EXERCISE DATA below:

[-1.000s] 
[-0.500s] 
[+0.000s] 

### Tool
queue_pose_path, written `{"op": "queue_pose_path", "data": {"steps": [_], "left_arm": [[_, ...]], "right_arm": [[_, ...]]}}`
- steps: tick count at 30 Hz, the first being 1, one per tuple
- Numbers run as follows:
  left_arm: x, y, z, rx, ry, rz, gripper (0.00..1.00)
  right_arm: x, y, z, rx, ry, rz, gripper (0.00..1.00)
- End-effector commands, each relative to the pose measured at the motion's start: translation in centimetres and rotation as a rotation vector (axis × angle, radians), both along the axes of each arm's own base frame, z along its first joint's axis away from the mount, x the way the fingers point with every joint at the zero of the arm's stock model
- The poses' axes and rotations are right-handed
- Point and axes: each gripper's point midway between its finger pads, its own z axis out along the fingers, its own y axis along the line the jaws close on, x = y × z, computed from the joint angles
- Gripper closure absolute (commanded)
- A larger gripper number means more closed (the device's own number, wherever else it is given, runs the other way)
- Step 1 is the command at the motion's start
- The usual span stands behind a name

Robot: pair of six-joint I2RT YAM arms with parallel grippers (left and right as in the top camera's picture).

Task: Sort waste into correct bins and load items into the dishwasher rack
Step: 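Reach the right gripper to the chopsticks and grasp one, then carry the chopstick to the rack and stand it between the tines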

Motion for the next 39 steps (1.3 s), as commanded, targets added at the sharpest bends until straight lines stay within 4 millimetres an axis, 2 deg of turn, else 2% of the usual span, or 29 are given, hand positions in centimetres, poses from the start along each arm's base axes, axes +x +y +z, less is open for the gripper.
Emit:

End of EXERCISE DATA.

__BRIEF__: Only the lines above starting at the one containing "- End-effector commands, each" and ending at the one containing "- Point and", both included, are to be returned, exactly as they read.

__EXPECTED ANSWER__:
- End-effector commands, each relative to the pose measured at the motion's start: translation in centimetres and rotation as a rotation vector (axis × angle, radians), both along the axes of each arm's own base frame, z along its first joint's axis away from the mount, x the way the fingers point with every joint at the zero of the arm's stock model
- The poses' axes and rotations are right-handed
- Point and axes: each gripper's point midway between its finger pads, its own z axis out along the fingers, its own y axis along the line the jaws close on, x = y × z, computed from the joint angles

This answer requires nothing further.